**Exercise requirements**
Find the line holding "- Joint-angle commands" in the entries below. Give it again exactly, along with every line after it up to and including the line holding "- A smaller".

++++++++

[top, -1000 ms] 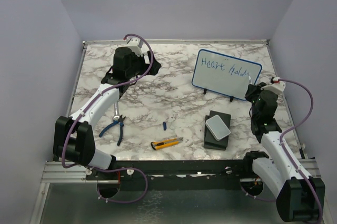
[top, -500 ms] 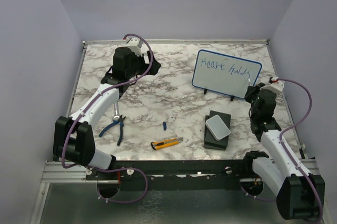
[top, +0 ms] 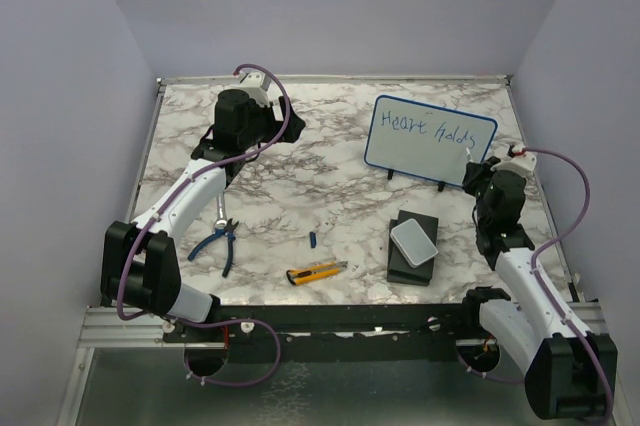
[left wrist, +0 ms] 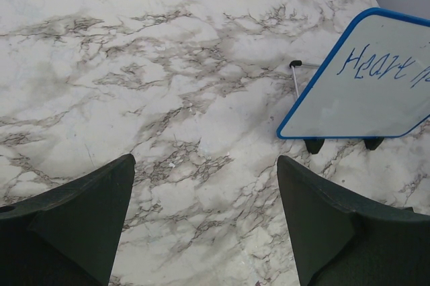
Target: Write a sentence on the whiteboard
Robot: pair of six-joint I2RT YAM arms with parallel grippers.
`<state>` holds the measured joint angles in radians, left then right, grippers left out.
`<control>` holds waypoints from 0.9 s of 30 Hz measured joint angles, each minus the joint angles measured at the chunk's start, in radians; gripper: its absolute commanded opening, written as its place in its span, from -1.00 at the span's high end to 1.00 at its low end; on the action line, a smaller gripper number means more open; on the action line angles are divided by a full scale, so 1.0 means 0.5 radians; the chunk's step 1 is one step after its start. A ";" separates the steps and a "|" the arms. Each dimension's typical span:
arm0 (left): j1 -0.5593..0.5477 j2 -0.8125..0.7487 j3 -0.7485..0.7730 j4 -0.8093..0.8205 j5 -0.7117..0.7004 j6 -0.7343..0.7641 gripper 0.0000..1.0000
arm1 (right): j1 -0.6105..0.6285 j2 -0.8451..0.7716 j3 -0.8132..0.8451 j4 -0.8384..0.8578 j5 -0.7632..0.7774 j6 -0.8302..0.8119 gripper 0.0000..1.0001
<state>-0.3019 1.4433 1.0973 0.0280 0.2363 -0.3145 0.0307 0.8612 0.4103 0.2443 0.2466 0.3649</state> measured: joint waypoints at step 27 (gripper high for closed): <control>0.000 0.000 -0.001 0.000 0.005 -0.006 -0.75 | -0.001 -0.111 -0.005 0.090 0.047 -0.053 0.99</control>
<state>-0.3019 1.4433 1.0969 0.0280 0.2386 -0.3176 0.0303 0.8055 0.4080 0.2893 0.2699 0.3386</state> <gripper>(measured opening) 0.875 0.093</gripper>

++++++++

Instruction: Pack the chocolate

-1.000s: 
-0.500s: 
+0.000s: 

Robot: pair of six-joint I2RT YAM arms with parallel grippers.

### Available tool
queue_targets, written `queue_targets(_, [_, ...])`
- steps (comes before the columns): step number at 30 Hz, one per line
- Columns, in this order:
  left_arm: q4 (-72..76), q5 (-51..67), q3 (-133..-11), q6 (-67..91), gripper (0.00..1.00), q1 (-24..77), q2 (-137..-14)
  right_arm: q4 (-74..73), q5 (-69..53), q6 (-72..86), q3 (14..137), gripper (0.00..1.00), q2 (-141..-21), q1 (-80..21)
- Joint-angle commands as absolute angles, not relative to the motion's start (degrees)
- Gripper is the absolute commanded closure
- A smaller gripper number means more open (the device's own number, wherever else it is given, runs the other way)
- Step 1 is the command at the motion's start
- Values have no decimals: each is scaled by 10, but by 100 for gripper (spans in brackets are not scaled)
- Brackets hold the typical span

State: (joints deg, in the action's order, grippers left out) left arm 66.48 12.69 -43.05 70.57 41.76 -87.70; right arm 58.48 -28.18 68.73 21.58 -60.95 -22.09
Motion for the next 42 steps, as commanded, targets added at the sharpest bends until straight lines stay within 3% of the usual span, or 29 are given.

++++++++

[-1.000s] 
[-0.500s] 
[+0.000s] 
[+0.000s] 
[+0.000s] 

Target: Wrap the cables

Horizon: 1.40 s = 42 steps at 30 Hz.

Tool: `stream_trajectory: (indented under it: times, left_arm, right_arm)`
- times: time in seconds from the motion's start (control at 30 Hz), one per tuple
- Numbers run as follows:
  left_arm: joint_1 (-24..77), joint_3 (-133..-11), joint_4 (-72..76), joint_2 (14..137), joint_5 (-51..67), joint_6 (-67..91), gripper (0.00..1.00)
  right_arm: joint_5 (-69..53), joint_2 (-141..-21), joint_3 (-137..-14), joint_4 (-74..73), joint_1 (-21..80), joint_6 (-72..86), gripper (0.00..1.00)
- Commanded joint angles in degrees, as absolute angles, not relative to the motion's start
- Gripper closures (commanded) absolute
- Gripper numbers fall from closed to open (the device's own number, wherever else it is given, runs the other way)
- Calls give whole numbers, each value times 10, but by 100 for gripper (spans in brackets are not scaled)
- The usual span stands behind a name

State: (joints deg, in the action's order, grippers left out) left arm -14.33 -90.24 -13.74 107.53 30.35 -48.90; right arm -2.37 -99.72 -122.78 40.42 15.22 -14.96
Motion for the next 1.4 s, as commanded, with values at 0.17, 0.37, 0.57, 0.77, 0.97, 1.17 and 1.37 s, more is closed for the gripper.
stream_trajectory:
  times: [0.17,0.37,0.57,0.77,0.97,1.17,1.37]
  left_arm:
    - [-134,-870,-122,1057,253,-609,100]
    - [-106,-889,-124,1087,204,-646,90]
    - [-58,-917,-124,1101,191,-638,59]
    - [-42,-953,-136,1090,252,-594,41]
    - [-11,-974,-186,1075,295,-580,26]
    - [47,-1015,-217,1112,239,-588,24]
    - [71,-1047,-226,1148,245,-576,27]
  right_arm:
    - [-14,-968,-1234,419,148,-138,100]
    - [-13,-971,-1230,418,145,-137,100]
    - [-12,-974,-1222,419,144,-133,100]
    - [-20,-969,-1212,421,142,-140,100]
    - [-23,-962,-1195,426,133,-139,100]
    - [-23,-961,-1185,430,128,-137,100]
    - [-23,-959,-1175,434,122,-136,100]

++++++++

**Response below**
- Joint-angle commands as absolute angles, not relative to the motion's start (degrees)
- Gripper is the absolute commanded closure
- A smaller gripper number means more open (the device's own number, wherever else it is given, runs the other way)

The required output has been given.